**WORK ITEM**
Below is a listing; repeat exactly the lines from the one containing "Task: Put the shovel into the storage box" to the one containing "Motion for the", both included.

*** SUPPLIED MATERIAL ***

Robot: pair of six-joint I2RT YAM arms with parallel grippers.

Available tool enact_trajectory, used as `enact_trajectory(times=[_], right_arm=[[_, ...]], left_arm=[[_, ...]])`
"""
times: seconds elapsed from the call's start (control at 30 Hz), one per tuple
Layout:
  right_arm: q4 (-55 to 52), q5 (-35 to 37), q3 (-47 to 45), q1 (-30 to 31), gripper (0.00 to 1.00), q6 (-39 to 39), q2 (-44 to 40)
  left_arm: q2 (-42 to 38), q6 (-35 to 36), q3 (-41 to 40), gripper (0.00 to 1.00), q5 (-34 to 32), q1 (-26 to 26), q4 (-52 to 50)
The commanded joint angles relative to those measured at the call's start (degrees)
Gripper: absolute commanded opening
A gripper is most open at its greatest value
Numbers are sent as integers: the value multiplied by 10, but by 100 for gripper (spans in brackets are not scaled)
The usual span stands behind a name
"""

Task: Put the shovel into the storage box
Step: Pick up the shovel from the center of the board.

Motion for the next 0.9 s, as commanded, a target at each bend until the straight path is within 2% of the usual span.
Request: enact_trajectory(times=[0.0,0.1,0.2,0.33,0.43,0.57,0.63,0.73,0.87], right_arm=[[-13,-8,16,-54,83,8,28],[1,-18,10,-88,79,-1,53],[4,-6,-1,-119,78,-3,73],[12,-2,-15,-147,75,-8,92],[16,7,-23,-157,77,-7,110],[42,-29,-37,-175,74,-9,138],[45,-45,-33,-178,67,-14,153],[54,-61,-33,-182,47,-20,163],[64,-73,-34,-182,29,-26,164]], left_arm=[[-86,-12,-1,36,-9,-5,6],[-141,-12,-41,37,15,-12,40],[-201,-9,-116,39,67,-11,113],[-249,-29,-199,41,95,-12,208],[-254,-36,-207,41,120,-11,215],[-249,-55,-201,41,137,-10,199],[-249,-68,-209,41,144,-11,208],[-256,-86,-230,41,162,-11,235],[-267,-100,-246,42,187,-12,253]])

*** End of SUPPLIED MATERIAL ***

**EXPECTED OUTPUT**
Task: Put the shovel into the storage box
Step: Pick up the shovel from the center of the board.

Motion for the next 0.9 s, as commanded, a target at each bend until the straight path is within 2% of the usual span.

There's nothing else to the answer.